- [WHAT YOU HAVE TO DO] From the material below, retype exactly the lines that begin at the line with "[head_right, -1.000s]" and end after the line with "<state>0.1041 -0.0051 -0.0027"; pictures stay out of the copy.

RECORDS FOR THE EXERCISE section start

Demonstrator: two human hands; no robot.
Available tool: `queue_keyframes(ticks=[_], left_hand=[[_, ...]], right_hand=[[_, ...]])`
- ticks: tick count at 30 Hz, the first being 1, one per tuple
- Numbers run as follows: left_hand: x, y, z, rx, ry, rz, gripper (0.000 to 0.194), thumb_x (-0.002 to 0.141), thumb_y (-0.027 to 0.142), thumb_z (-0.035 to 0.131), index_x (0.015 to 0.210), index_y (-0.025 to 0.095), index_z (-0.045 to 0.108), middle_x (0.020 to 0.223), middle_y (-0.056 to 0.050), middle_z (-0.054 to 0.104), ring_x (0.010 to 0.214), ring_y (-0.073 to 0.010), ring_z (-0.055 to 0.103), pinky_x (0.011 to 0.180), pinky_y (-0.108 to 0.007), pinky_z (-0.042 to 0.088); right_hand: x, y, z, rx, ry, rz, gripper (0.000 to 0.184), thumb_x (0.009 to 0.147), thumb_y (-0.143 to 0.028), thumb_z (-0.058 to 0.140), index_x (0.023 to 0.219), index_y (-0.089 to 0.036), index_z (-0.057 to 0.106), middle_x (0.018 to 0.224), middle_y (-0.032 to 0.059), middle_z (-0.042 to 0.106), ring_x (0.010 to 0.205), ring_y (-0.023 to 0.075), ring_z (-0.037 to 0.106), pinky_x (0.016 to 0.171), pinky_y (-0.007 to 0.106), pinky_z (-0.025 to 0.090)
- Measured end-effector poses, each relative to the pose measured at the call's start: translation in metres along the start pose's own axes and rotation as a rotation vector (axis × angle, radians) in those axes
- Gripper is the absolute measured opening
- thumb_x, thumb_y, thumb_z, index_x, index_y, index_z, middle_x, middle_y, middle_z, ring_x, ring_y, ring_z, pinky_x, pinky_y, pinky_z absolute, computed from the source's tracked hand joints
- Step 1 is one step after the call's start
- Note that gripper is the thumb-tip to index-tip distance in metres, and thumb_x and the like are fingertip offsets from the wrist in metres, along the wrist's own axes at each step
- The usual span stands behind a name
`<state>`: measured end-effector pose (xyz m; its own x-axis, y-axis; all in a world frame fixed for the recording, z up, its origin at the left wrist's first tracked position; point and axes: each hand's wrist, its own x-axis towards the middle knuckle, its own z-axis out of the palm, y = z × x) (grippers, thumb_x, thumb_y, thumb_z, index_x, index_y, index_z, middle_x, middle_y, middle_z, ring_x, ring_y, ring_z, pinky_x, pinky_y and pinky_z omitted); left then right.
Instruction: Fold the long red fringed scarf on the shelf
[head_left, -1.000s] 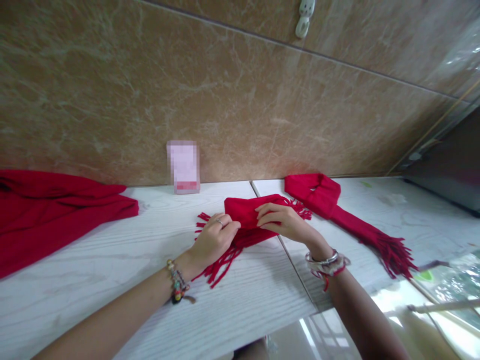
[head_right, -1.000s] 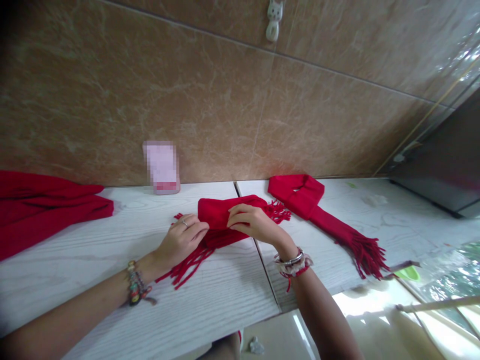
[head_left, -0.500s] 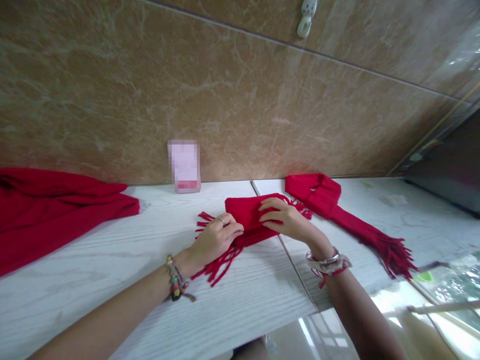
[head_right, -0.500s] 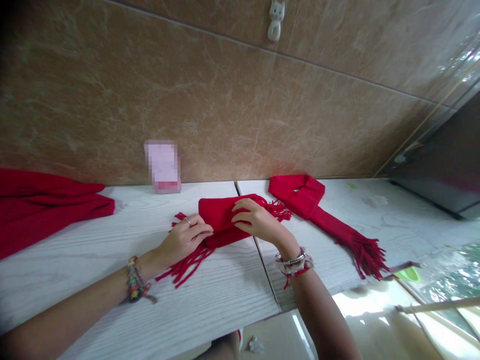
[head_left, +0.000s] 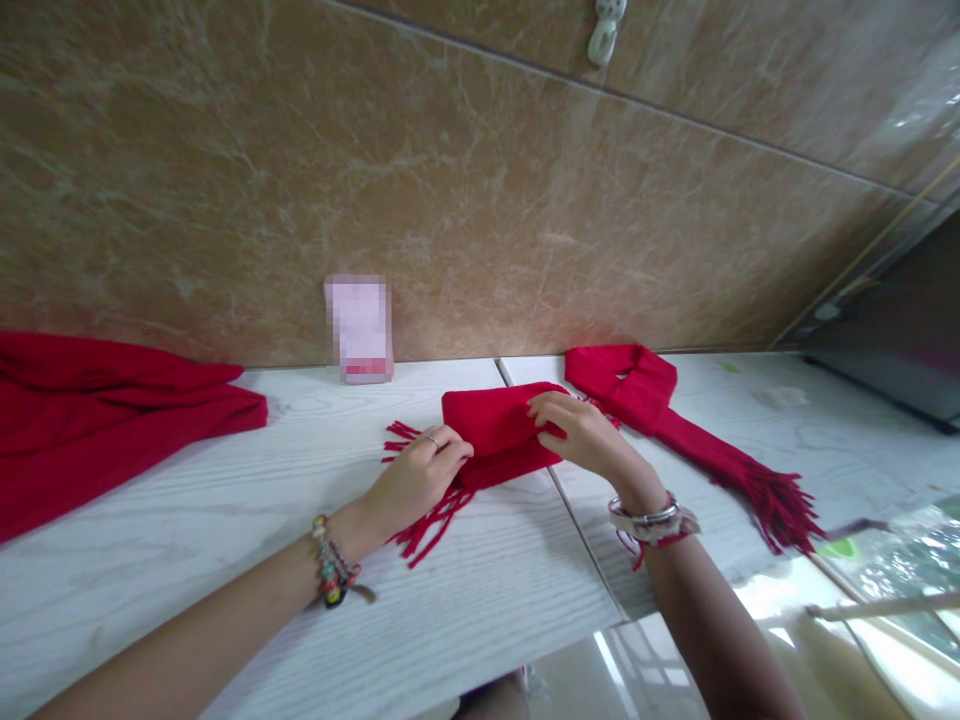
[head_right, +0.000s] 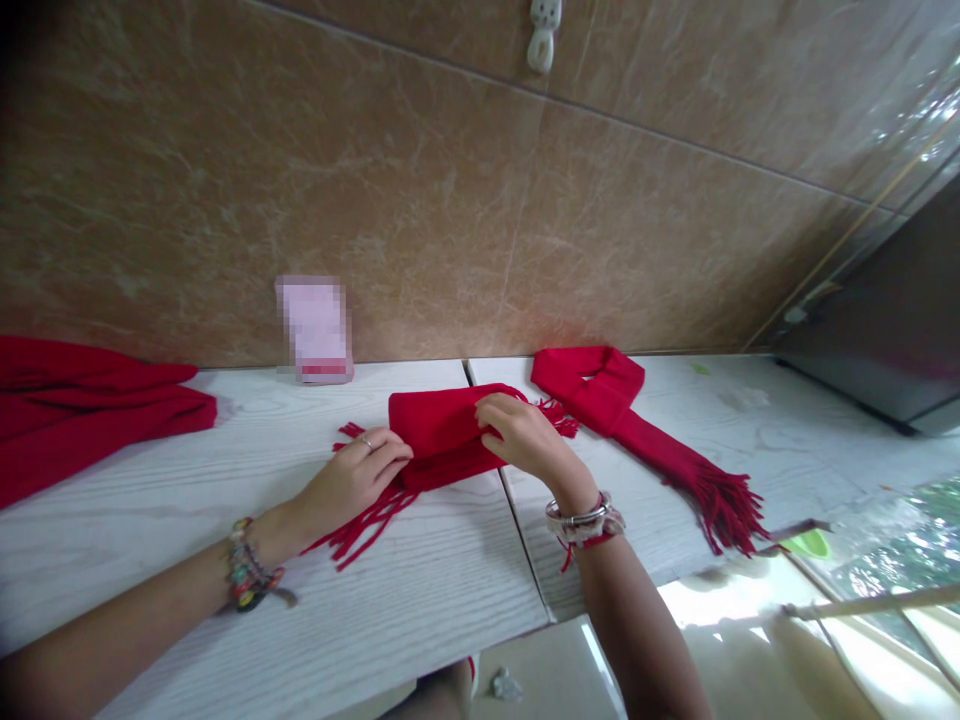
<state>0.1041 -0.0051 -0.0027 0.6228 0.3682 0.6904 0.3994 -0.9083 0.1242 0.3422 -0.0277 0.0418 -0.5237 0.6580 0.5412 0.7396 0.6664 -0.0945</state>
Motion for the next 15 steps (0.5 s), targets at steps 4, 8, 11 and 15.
queue_keyframes(ticks=[4,8,11,15], left_hand=[[0.001,0.003,-0.001,0.134,0.013,0.082,0.022,0.089,0.012,0.033,0.085,0.015,0.054,0.079,-0.004,0.055,0.075,-0.0142,0.054,0.070,-0.027,0.049],[0.002,0.003,-0.007,0.092,0.111,0.014,0.008,0.085,0.015,0.045,0.090,0.015,0.052,0.084,-0.005,0.053,0.080,-0.0148,0.054,0.073,-0.027,0.049],[0.002,0.001,-0.009,-0.010,0.088,-0.102,0.013,0.080,0.019,0.053,0.093,0.017,0.051,0.090,-0.005,0.052,0.085,-0.0164,0.054,0.077,-0.031,0.048],[0.008,0.000,-0.006,-0.150,0.056,-0.250,0.009,0.076,0.011,0.052,0.081,0.018,0.052,0.080,0.000,0.056,0.076,-0.0142,0.056,0.071,-0.029,0.048]], right_hand=[[0.001,0.001,0.003,-0.061,0.058,0.002,0.018,0.069,-0.002,0.045,0.070,-0.020,0.048,0.084,0.0069,0.062,0.085,0.0198,0.059,0.070,0.032,0.050],[0.000,0.004,0.007,-0.040,0.105,0.020,0.020,0.068,-0.001,0.043,0.071,-0.021,0.044,0.085,0.0070,0.062,0.084,0.0197,0.059,0.070,0.032,0.049],[-0.001,0.007,0.009,0.014,0.050,0.066,0.022,0.065,0.001,0.042,0.071,-0.021,0.044,0.084,0.0067,0.061,0.084,0.0195,0.059,0.071,0.032,0.048],[-0.001,0.009,0.012,0.052,0.013,0.117,0.023,0.063,0.001,0.042,0.072,-0.020,0.046,0.084,0.0063,0.061,0.084,0.0193,0.059,0.073,0.032,0.047]])
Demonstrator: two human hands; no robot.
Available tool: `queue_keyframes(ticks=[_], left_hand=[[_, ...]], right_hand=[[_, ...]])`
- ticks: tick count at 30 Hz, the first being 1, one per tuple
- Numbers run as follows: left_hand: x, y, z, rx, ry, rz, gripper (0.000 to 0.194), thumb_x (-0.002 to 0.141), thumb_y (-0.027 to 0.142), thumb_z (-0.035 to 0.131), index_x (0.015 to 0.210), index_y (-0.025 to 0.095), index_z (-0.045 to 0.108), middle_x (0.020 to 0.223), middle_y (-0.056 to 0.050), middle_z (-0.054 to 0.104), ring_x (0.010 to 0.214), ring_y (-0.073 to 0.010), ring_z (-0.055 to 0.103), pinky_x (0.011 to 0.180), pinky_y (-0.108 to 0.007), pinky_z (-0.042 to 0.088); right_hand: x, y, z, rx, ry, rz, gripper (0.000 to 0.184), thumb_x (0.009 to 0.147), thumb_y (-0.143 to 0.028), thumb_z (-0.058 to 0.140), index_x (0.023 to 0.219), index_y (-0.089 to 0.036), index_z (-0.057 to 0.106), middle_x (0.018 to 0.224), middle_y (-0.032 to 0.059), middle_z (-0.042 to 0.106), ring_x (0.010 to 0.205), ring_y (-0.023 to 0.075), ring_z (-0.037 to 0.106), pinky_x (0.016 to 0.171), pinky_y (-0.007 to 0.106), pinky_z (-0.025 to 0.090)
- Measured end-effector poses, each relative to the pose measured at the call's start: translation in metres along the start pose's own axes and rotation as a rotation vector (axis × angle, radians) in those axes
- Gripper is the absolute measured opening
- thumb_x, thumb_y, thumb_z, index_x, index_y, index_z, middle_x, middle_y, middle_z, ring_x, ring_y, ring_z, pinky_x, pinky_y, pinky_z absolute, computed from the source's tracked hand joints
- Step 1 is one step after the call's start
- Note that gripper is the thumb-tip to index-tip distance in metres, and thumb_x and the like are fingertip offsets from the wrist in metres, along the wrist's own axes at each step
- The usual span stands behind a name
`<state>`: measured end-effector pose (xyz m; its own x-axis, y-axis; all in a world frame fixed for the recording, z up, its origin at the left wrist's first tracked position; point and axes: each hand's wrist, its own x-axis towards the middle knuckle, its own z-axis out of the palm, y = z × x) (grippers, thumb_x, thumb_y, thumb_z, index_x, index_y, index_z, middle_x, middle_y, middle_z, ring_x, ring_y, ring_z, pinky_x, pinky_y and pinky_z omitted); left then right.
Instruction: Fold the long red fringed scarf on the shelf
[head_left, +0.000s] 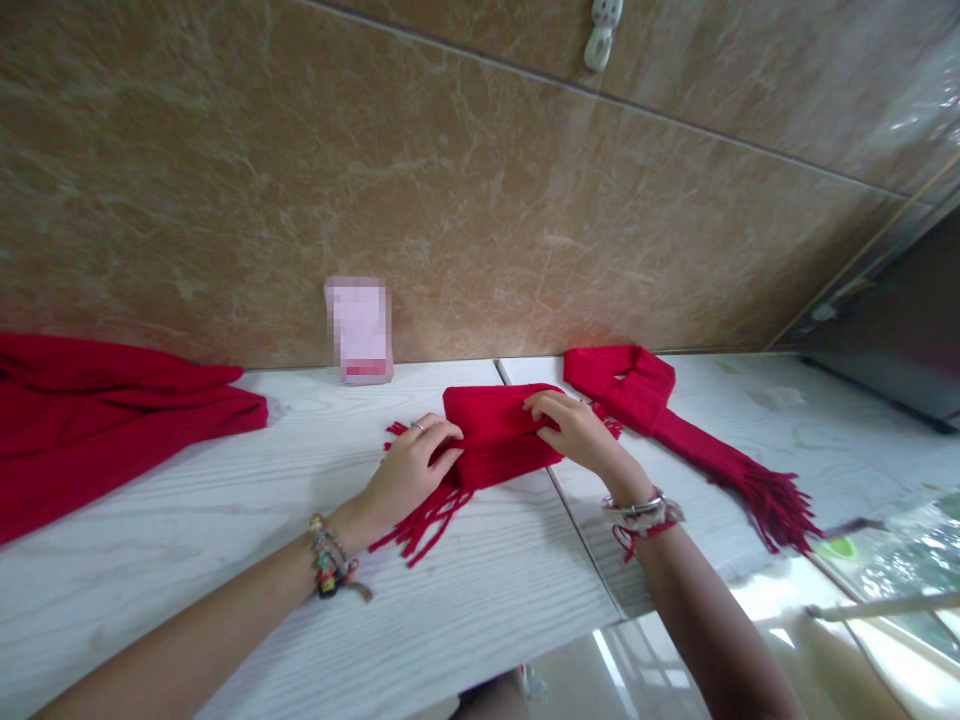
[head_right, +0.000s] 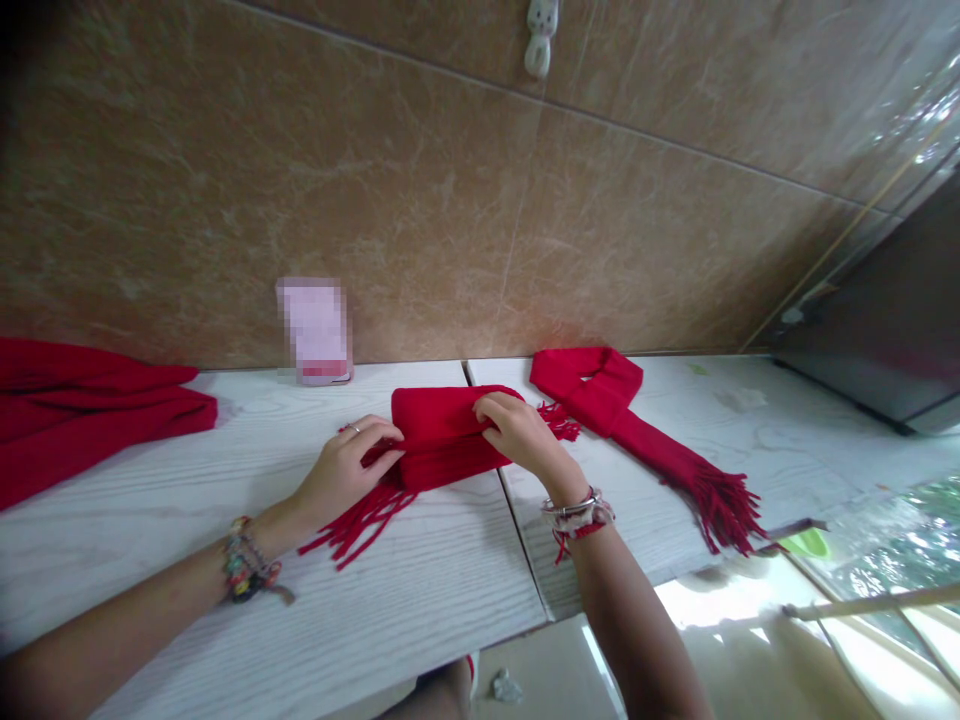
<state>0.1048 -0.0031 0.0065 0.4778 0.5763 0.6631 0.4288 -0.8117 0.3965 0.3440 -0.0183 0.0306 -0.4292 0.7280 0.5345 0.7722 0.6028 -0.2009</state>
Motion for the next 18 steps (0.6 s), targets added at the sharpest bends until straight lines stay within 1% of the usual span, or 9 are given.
queue_keyframes(ticks=[5,9,12,14,16,18], left_hand=[[0.008,0.007,0.001,-0.145,0.003,-0.204,0.014,0.065,0.005,0.052,0.064,0.018,0.047,0.061,0.005,0.052,0.055,-0.0097,0.050,0.054,-0.021,0.043],[0.012,0.011,-0.003,-0.278,0.021,-0.334,0.013,0.063,0.007,0.051,0.061,0.018,0.045,0.054,0.007,0.047,0.049,-0.0079,0.046,0.049,-0.019,0.038],[0.015,0.011,-0.006,-0.281,0.089,-0.363,0.013,0.061,0.006,0.051,0.065,0.018,0.047,0.056,0.008,0.047,0.051,-0.0080,0.046,0.051,-0.019,0.039],[0.016,0.011,-0.006,-0.247,0.149,-0.361,0.017,0.060,0.004,0.050,0.069,0.018,0.050,0.061,0.006,0.048,0.055,-0.0086,0.047,0.054,-0.020,0.040],[0.015,0.010,-0.004,-0.212,0.155,-0.341,0.018,0.059,0.002,0.049,0.068,0.017,0.052,0.065,0.005,0.050,0.058,-0.0095,0.048,0.056,-0.021,0.041],[0.010,0.010,-0.001,-0.199,0.106,-0.316,0.018,0.058,0.000,0.048,0.063,0.017,0.052,0.064,0.003,0.050,0.058,-0.0099,0.049,0.056,-0.021,0.040]], right_hand=[[0.002,0.000,0.002,0.031,0.031,-0.010,0.023,0.063,0.001,0.042,0.071,-0.020,0.047,0.083,0.0060,0.061,0.084,0.0188,0.058,0.072,0.031,0.047],[0.003,-0.003,0.004,-0.002,0.118,-0.046,0.023,0.065,0.000,0.041,0.071,-0.021,0.047,0.080,0.0054,0.060,0.082,0.0185,0.058,0.071,0.030,0.047],[0.005,-0.005,0.006,-0.048,0.220,-0.095,0.022,0.067,0.000,0.040,0.070,-0.021,0.046,0.080,0.0053,0.061,0.080,0.0182,0.058,0.070,0.031,0.047],[0.006,-0.006,0.006,-0.078,0.249,-0.131,0.023,0.067,0.000,0.039,0.070,-0.021,0.046,0.081,0.0058,0.061,0.080,0.0187,0.057,0.070,0.032,0.047],[0.006,-0.005,0.006,-0.082,0.204,-0.147,0.025,0.065,0.002,0.038,0.069,-0.021,0.047,0.081,0.0062,0.062,0.081,0.0191,0.057,0.071,0.032,0.047],[0.005,-0.004,0.005,-0.052,0.139,-0.143,0.027,0.063,0.004,0.037,0.069,-0.020,0.047,0.082,0.0064,0.062,0.081,0.0188,0.057,0.072,0.032,0.047]])
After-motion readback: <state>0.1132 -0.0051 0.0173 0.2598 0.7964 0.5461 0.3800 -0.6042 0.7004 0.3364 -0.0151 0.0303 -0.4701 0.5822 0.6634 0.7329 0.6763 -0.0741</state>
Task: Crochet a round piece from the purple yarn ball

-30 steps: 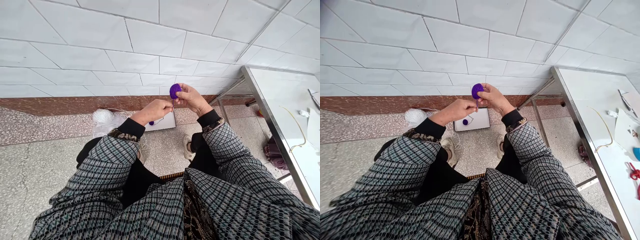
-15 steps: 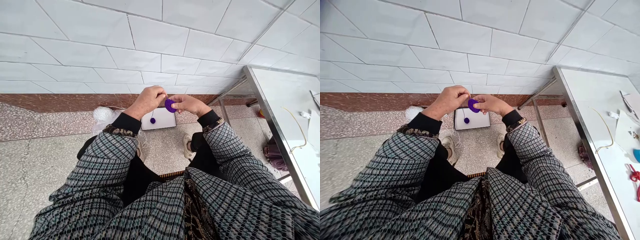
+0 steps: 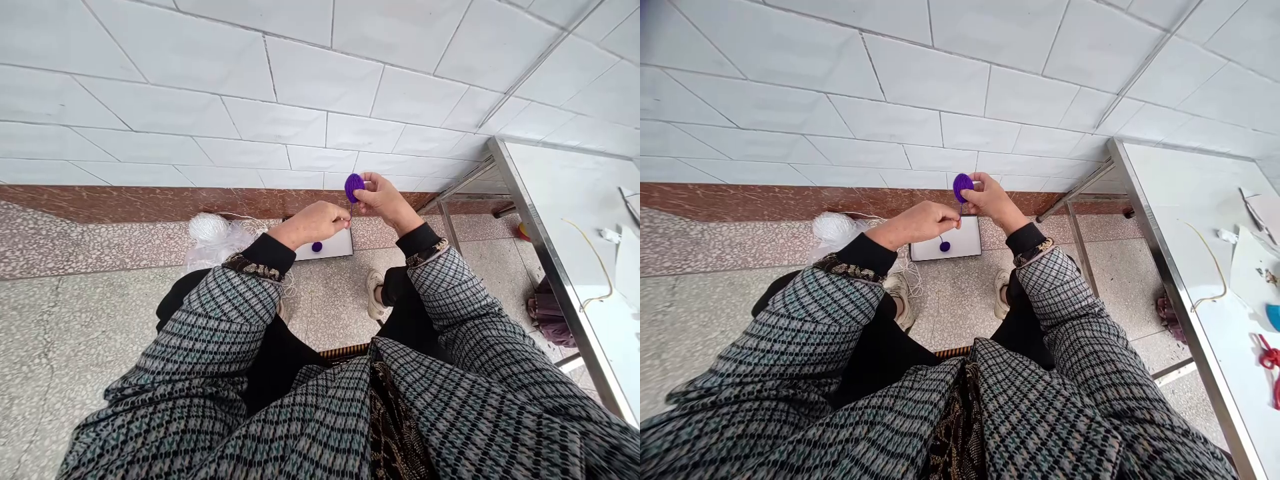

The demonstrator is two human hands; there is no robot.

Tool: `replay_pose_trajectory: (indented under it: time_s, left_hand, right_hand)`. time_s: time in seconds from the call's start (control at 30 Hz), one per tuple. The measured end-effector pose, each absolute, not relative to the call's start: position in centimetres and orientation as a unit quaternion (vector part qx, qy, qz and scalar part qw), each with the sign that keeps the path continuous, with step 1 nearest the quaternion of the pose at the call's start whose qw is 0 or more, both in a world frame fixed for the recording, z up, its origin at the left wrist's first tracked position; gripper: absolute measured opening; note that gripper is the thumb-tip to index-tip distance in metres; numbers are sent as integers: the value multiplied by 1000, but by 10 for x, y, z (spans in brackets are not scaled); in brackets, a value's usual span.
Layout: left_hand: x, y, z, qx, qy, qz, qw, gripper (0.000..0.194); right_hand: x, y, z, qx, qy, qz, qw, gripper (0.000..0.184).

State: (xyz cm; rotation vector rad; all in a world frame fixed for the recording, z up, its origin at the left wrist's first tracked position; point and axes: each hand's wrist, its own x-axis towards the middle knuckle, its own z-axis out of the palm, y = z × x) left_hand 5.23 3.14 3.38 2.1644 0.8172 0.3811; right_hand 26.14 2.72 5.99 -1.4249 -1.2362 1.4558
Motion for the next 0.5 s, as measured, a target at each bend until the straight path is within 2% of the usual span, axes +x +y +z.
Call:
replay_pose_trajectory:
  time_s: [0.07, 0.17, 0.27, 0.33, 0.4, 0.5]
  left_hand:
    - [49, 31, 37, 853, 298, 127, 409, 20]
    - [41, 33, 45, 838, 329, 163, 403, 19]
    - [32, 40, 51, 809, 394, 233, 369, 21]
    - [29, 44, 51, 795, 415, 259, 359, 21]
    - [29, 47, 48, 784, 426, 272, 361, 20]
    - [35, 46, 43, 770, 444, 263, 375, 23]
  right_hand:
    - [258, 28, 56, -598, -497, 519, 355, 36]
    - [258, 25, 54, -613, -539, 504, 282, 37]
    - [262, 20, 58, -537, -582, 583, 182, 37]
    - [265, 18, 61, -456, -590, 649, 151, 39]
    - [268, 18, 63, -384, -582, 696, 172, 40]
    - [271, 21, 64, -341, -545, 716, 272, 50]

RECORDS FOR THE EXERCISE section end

- [ANSWER SPACE]
[head_right, -1.000s] 
[head_left, -0.500s] 
[head_right, -0.500s] 
[head_left, +0.000s] 
[head_right, +0.000s] 
<state>0.1041 -0.0051 -0.0027 0.6228 0.3682 0.6904 0.3994 -0.9083 0.1242 0.3422 -0.0277 0.0418 -0.5237 0.6580 0.5412 0.7396 0.6664 -0.0945</state>

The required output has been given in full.